TASK OBJECTIVE
Retype exactly the lines from the one that contains "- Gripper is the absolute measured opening" through the end of the listing, both included, but not the pictures.

☆ ☆ ☆ ☆

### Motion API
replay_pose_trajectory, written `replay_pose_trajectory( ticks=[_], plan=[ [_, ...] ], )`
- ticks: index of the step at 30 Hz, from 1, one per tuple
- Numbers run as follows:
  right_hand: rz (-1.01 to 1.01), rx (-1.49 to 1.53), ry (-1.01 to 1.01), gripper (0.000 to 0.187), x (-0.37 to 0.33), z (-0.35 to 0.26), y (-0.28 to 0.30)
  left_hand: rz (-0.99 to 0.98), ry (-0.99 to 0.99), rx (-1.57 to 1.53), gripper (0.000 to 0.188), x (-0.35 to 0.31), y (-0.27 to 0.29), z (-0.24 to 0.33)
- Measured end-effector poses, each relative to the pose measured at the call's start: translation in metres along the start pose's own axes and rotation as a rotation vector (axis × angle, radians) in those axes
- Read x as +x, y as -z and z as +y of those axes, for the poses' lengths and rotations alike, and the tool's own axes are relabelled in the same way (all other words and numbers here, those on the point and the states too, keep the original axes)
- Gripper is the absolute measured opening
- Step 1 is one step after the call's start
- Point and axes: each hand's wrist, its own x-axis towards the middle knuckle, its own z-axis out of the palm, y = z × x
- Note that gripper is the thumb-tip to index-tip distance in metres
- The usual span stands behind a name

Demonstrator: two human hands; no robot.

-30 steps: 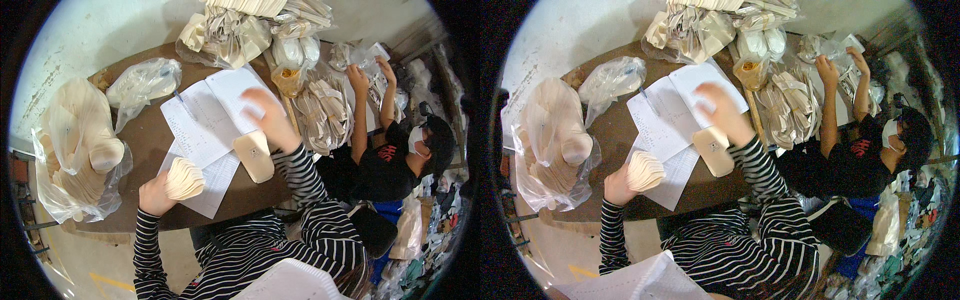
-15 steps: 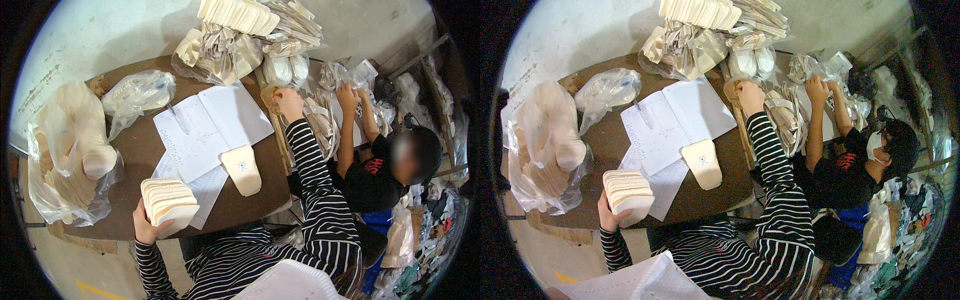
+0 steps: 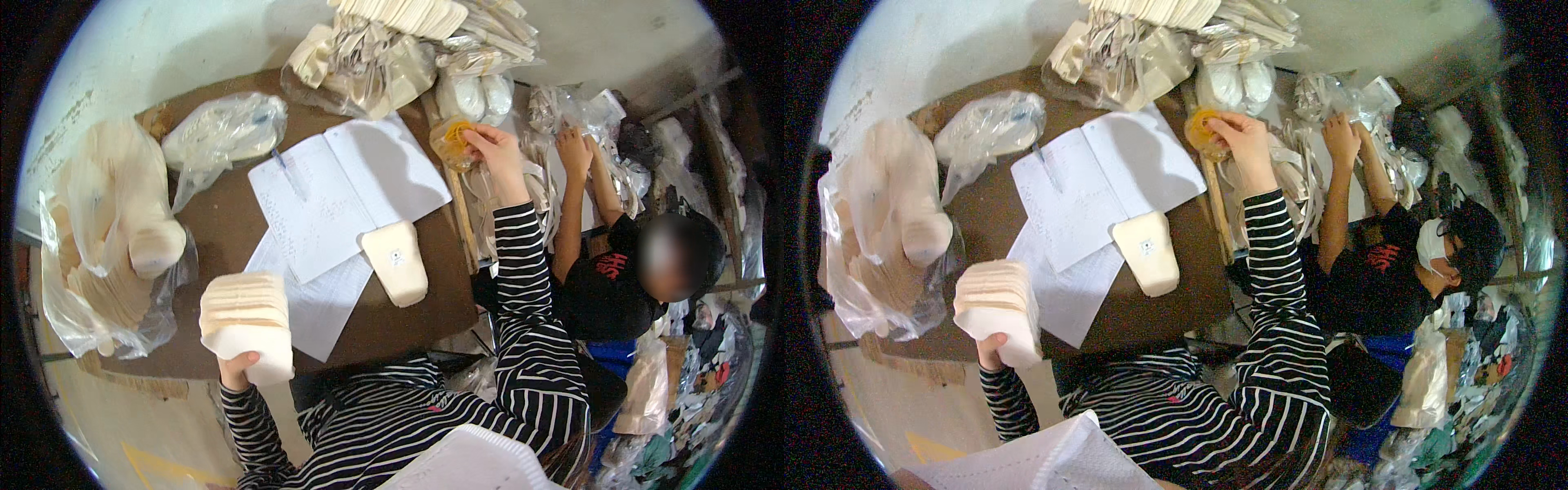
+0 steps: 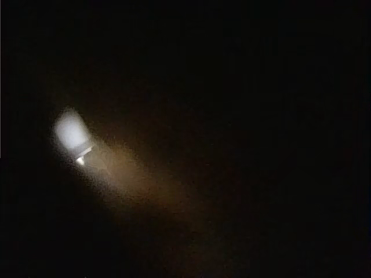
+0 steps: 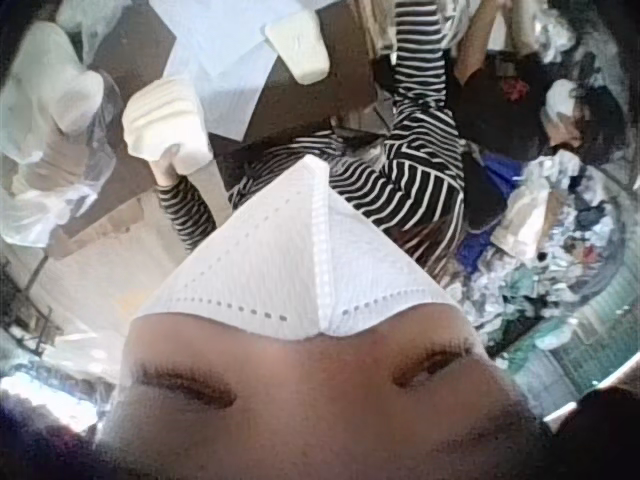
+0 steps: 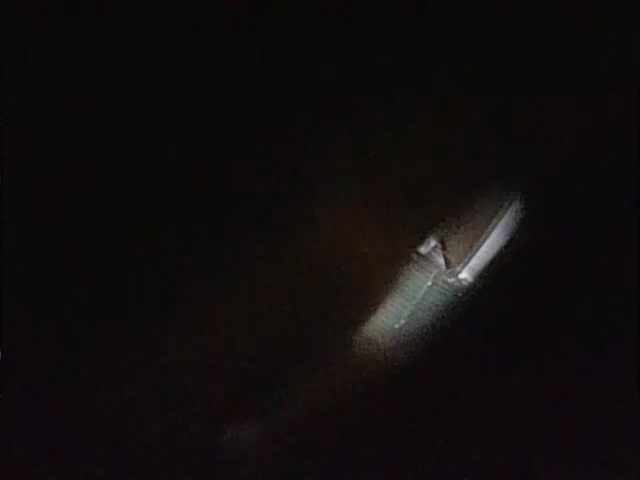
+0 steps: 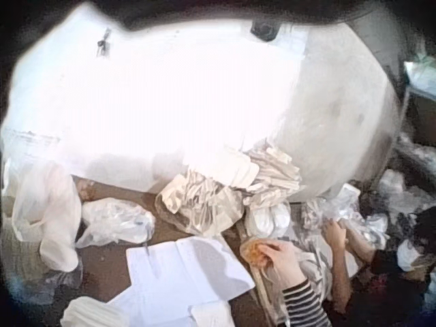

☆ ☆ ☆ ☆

ANSWER TO THIS PROBLEM
- Gripper is the absolute measured opening
- Step 1 is one step after the call's start
- Point and axes: each hand's wrist, its own x-axis towards the middle knuckle, its own z-axis out of the palm, y = z × x
- Note that gripper is the thumb-tip to index-tip distance in metres
- The usual span stands behind a name

Demonstrator: two human hands; no robot.

-30 steps: 
-15 steps: 
+0 steps: 
+0 steps: 
+0 steps: 
+0 steps: 
+0 steps: 

No more output is expected here.